[What you will do]: Skip the pictures and return every entry exactly as written.

[Data shown]:
- - -

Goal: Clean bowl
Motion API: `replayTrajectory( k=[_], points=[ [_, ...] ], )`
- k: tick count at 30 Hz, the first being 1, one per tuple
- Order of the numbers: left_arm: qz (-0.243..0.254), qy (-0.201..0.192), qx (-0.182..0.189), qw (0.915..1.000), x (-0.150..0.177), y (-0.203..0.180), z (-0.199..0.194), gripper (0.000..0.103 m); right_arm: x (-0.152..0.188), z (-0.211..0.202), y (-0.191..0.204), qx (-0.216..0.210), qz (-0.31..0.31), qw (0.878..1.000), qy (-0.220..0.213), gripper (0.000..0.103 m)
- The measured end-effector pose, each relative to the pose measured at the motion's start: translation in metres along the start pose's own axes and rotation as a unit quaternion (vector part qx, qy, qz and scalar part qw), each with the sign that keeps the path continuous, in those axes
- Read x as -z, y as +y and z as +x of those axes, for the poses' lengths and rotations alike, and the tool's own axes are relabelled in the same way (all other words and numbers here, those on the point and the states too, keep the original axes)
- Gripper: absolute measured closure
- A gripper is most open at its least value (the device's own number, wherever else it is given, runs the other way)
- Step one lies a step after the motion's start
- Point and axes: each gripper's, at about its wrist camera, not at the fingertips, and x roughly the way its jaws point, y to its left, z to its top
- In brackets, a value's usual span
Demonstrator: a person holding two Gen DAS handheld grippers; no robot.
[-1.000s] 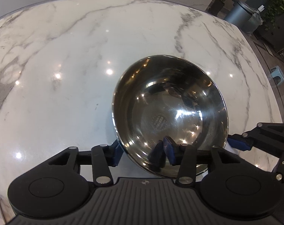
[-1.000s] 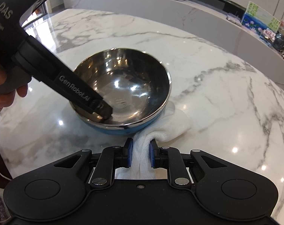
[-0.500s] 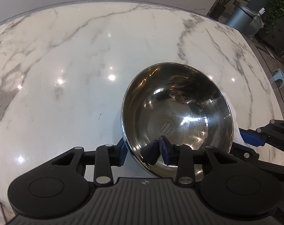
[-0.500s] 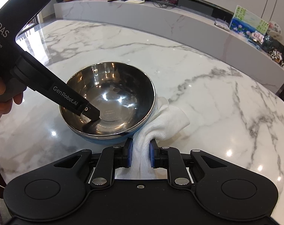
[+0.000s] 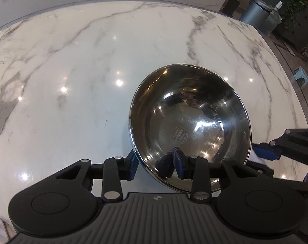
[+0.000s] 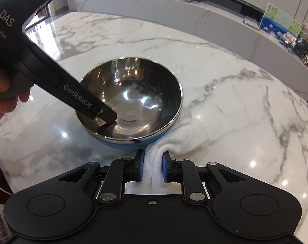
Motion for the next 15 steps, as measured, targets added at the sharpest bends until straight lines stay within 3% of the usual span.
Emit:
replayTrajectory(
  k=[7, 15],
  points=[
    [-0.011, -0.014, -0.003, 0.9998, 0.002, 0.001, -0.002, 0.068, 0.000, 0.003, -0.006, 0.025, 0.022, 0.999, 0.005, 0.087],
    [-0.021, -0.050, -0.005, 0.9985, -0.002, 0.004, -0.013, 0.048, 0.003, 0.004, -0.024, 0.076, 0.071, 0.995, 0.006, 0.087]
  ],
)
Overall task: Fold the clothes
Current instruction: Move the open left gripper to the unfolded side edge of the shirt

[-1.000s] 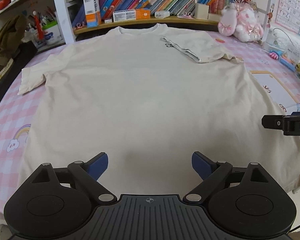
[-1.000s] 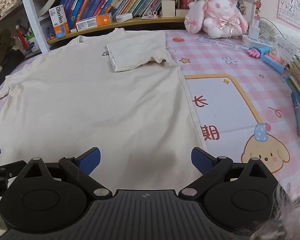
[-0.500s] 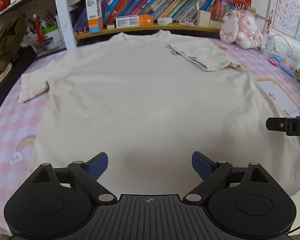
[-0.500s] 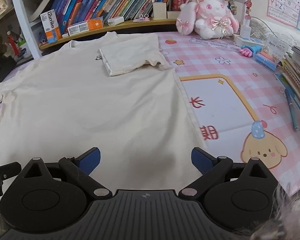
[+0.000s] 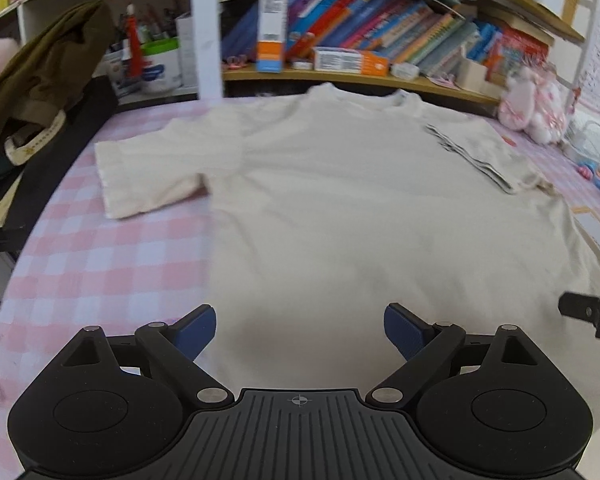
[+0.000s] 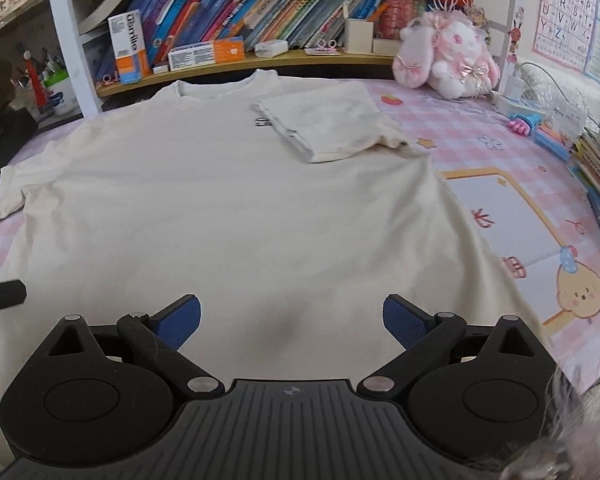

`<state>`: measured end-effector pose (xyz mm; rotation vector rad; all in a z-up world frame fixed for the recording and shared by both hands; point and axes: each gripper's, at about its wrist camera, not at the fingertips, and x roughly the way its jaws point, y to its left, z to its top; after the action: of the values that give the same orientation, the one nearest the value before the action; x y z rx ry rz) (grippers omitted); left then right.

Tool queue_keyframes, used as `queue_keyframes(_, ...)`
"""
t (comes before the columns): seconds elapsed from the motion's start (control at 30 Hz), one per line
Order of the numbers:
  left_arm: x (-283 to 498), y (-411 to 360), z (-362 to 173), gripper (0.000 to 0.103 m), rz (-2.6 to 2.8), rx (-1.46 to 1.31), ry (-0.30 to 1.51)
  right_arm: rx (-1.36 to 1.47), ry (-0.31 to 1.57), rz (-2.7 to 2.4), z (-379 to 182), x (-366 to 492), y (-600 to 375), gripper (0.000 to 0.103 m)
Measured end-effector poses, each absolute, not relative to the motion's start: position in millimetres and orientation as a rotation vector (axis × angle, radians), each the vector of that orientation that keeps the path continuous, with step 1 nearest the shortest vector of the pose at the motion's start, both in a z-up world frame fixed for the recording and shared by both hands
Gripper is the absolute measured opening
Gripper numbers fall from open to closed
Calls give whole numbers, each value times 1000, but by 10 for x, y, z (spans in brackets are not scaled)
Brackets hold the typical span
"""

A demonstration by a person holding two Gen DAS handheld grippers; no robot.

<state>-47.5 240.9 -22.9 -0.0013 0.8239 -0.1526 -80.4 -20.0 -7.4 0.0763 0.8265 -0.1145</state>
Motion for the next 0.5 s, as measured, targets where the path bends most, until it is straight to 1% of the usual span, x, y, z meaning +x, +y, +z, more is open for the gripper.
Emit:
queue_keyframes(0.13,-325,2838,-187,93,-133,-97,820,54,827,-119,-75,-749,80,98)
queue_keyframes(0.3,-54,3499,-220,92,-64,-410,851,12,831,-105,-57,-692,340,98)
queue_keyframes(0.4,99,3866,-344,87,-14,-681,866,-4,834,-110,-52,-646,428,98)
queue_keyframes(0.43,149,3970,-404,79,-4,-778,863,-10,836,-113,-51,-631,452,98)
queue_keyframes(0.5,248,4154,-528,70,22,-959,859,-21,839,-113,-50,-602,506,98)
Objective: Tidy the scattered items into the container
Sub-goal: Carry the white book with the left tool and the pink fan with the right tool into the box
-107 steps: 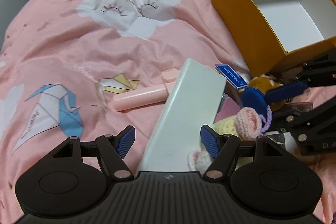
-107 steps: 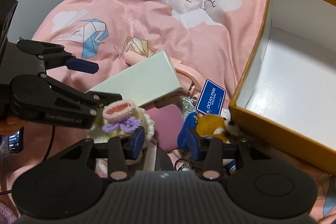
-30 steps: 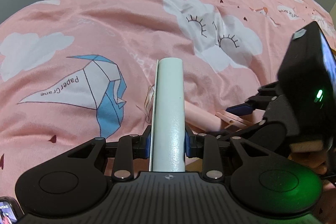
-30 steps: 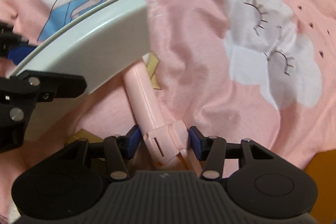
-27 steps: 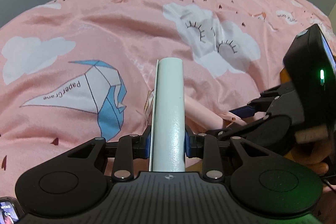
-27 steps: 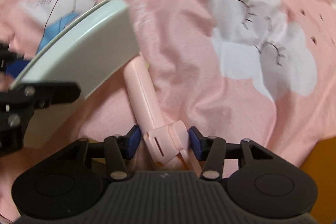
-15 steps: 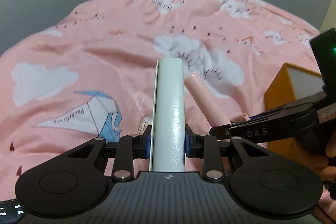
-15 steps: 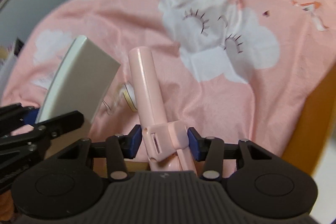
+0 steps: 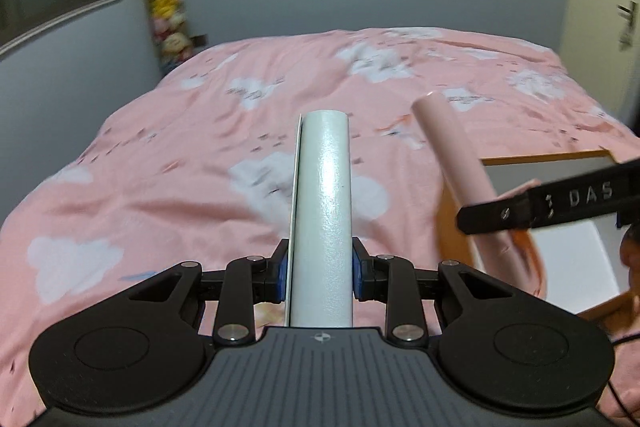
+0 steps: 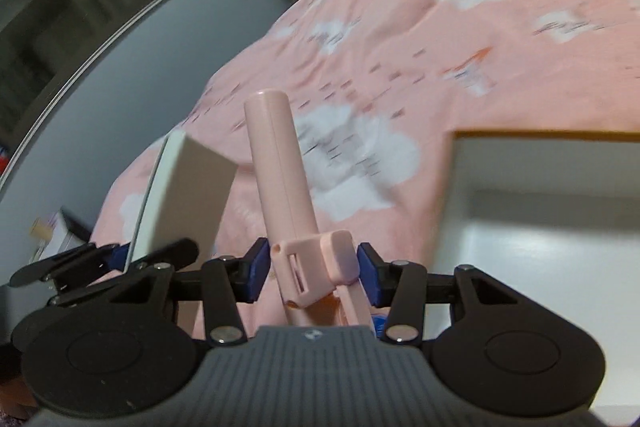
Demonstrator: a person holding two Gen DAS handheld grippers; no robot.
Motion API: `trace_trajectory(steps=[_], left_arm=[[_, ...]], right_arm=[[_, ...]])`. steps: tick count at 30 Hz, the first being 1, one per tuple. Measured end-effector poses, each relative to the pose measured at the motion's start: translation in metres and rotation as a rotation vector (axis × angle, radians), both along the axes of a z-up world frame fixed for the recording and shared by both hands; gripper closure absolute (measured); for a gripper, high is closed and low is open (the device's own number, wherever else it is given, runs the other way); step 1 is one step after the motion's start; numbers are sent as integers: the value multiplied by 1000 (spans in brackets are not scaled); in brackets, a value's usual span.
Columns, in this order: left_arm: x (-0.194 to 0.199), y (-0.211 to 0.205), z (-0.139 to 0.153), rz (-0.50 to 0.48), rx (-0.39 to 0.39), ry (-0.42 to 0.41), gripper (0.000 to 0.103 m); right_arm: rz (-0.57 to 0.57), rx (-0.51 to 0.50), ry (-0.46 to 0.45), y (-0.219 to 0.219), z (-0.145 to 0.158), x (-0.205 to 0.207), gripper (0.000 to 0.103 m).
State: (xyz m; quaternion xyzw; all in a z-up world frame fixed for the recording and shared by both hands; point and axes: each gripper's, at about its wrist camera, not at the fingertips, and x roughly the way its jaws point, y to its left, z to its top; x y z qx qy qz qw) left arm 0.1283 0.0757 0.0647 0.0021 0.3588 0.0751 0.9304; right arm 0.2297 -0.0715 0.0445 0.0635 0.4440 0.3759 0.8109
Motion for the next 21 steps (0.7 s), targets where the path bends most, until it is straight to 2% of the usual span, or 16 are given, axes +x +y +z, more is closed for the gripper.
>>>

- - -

[Solution below]:
Goal: Clean bowl
Motion API: `replayTrajectory( k=[_], points=[ [_, ...] ], )`
- k: tick count at 30 Hz, the first being 1, one per tuple
- Order of the numbers: left_arm: qz (-0.243..0.254), qy (-0.201..0.192), qx (-0.182..0.189), qw (0.915..1.000), x (-0.150..0.177), y (-0.203..0.180), z (-0.199..0.194), gripper (0.000..0.103 m); right_arm: x (-0.152..0.188), z (-0.211..0.202), y (-0.191..0.204), qx (-0.216..0.210), qz (-0.31..0.31), qw (0.878..1.000), qy (-0.220..0.213), gripper (0.000..0.103 m)
- The measured end-effector pose, each relative to the pose measured at the motion's start: translation in metres along the start pose's own axes and rotation as a unit quaternion (vector part qx, qy, qz and scalar part qw), each with the sign that keeps the path continuous, in those axes
- Read x as -z, y as +y and z as +x of those axes, for the poses' lengths and rotations alike, and the tool's own axes are relabelled in the same way (all other words and numbers here, those on the point and the states too, keep the original axes)
- Gripper: absolute measured closure
- A gripper is most open at its least value (the device's own number, wherever else it is given, runs the other way)
- Step one lies a step after the motion's start
- Point and axes: each gripper's, at about its wrist camera, not at the fingertips, and x roughly the way its jaws point, y to its left, z to its top
- In brackets, a value's usual span
Demonstrator: a person holding two Gen DAS handheld grippers; no robot.
[-1.000s] 
[-1.000s] 
[-0.500s] 
[-0.500s] 
[+0.000s] 
[+0.000s] 
Motion for the next 15 steps, as measured, targets added at the sharpest bends until straight lines stay within 3% of the usual span.
Emit:
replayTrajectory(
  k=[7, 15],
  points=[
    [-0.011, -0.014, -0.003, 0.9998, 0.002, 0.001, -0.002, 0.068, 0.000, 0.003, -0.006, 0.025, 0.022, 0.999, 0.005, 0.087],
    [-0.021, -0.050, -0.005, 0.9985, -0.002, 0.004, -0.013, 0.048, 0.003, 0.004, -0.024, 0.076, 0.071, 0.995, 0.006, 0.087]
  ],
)
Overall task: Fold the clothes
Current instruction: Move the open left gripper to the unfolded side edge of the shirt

[-1.000s] 
[-1.000s] 
[-0.500s] 
[-0.500s] 
[+0.000s] 
[+0.000s] 

`<state>`: measured end-effector pose (xyz mm; rotation vector rad; all in a z-up world frame fixed for the recording and shared by both hands; point and axes: each gripper's, at about its wrist camera, not at the fingertips, and x roughly the way its jaws point, y to its left, z to its top; after the action: of the values that give the same orientation, the one nearest the value before the action; x y z rx ry rz) (grippers omitted); left then right.

Tool queue_keyframes, used as `queue_keyframes(_, ...)`
"""
t (comes before the columns): seconds elapsed from the motion's start (control at 30 Hz), one per line
Order of the numbers:
  left_arm: x (-283 to 498), y (-411 to 360), z (-362 to 173), gripper (0.000 to 0.103 m), rz (-2.6 to 2.8), rx (-1.46 to 1.31), ry (-0.30 to 1.51)
  right_arm: rx (-1.36 to 1.47), ry (-0.31 to 1.57), rz (-2.7 to 2.4), z (-379 to 182), x (-366 to 492), y (-600 to 375), gripper (0.000 to 0.103 m)
Measured end-effector poses, each absolute, not relative to the motion's start: position in millimetres and orientation as a rotation vector (axis × angle, radians), each the vector of that orientation that keeps the path continuous, with step 1 nearest the shortest vector of the pose at the motion's start, both in a z-up world frame fixed for the recording and shared by both hands
Gripper is the absolute measured opening
Gripper numbers fall from open to closed
Calls give whole numbers, each value times 1000, but by 10 for x, y, z (spans in brackets are not scaled)
Brackets hold the typical span
"""

A demonstration by a person holding two Gen DAS handheld grippers; no robot.

<state>-47.5 240.9 -22.9 -0.0013 0.8239 -0.1526 -80.4 -20.0 -7.4 0.0763 0.8265 -0.1145</state>
Motion for the next 0.5 s, as measured, targets where the path bends most, until it is straight to 1% of the usual span, x, y, z meaning +x, +y, +z, more is open for the gripper.
Emit:
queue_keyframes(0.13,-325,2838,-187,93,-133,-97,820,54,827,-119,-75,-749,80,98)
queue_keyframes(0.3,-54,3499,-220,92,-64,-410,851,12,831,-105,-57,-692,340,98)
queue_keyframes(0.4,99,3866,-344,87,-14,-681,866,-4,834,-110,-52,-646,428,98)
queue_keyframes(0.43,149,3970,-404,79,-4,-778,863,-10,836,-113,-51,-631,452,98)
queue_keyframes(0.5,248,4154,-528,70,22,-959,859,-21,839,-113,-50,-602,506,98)
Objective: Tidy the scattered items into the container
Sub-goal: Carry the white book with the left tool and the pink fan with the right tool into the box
-107 steps: 
-107 steps: 
-30 steps: 
-30 steps: 
-27 steps: 
-27 steps: 
-15 steps: 
-15 steps: 
+0 steps: 
+0 steps: 
Demonstrator: a person holding two Gen DAS handheld grippers; no robot.
Motion API: `trace_trajectory(steps=[_], left_arm=[[_, ...]], right_arm=[[_, ...]])`. steps: tick count at 30 Hz, the first being 1, one per tuple. Measured end-effector poses, each relative to the pose measured at the motion's start: translation in metres and rotation as a rotation vector (axis × angle, radians), both along the axes of a z-up world frame fixed for the recording and shared by both hands; gripper closure absolute (measured); for a gripper, high is closed and low is open (the device's own number, wherever else it is given, runs the other way); step 1 is one step after the motion's start; numbers are sent as integers: the value multiplied by 1000 (spans in brackets are not scaled); in brackets, a value's usual span.
Columns, in this order: left_arm: x (-0.194 to 0.199), y (-0.211 to 0.205), z (-0.139 to 0.153), rz (-0.50 to 0.48), rx (-0.39 to 0.39), ry (-0.42 to 0.41), gripper (0.000 to 0.103 m); right_arm: rz (-0.57 to 0.57), rx (-0.51 to 0.50), ry (-0.46 to 0.45), y (-0.219 to 0.219), z (-0.145 to 0.158), x (-0.205 to 0.207), gripper (0.000 to 0.103 m).
State: (xyz m; quaternion xyzw; all in a z-up world frame fixed for the recording and shared by both hands; point and axes: each gripper's, at about its wrist camera, not at the fingertips, and x roughly the way its jaws point, y to its left, z to its top; x y z qx qy qz qw) left arm 0.1283 0.0757 0.0647 0.0021 0.3588 0.0751 0.9304; right arm 0.2297 -0.0715 0.0445 0.0635 0.4440 0.3759 0.8109
Motion for the next 21 steps (0.7 s), targets where the path bends most, until it is straight to 2% of the usual span, or 16 are given, axes +x +y +z, more is closed for the gripper.
>>>

The answer contains nothing more.